Francesco Costa (1992 – data da destinarsi) nato per morire, vivo ciò nonostante.

Cresco nella solitudine delle Dolomiti bellunesi per migrare poi verso est, a Gorizia, dove partecipo alla scena musicale locale e mi laureo in Scienze Internazionali e Diplomatiche. Vivo in Belgio, a Venezia – di cui m’innamoro – e in Francia. Qui partecipo al movimento libertario lionese e lavoro come ricercatore presso il poeta e sociologo anarchico Mimmo Pucciarelli. Scopro la pittura ad acquerello, il pugilato e la fotografia, inizialmente come hobby e poi come progetto concreto con la creazione di questo sito e la realizzazione di alcune esposizioni. Nel frattempo completo gli studi in Antropologia Culturale e ritorno a Venezia, dove vivo tutt’ora.

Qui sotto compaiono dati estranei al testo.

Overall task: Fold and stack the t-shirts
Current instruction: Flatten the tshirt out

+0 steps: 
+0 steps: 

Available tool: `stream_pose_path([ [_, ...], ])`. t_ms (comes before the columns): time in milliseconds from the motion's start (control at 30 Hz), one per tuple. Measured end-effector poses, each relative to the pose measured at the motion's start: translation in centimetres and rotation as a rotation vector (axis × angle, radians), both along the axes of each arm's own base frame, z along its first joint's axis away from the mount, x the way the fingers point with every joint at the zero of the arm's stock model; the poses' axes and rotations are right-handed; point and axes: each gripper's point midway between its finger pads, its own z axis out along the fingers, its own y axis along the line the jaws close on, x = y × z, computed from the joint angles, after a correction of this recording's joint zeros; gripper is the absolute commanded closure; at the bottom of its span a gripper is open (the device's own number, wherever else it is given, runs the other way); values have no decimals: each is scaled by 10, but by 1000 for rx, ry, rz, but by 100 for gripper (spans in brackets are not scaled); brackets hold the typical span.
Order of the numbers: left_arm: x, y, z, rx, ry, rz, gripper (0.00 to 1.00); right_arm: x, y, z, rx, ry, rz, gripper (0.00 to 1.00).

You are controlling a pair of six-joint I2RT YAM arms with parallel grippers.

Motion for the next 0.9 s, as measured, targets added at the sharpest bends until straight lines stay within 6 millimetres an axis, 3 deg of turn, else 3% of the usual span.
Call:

Ci sono frammenti inquietanti e fuori posto nella profondità di cose e corpi: quando li percepiamo ci scopriamo nostalgici di un qualcosa che non riusciamo a descrivere e tanto meno a fotografare, ma che esiste nell’esperienza. Questa brutalità inafferrabile è ciò che cerco quando scatto una foto o rovino un foglio con carboncini e colori. Questa brutalità inafferrabile è quella a con cui mi scontro quando scrivo, per oppormi alla violenza dei pomeriggi estivi e di quelle nostalgie che s’affrontano a pugni nel costato, immagini e suoni, ma soprattutto parole. Per me la poesia è un’arma d’offesa e di difesa fatta di aggressività, vedute di spiagge devastate e grida e concerti per ghiacci che si spezzano. Un’ancora a cui aggrapparsi, un coltello da infilare nelle reni del mondo, un urlo inutile e bellissimo lanciato contro il tempo che passa.

Cipango (2020, Ed. Ensemble) è la mia prima raccolta di componimenti.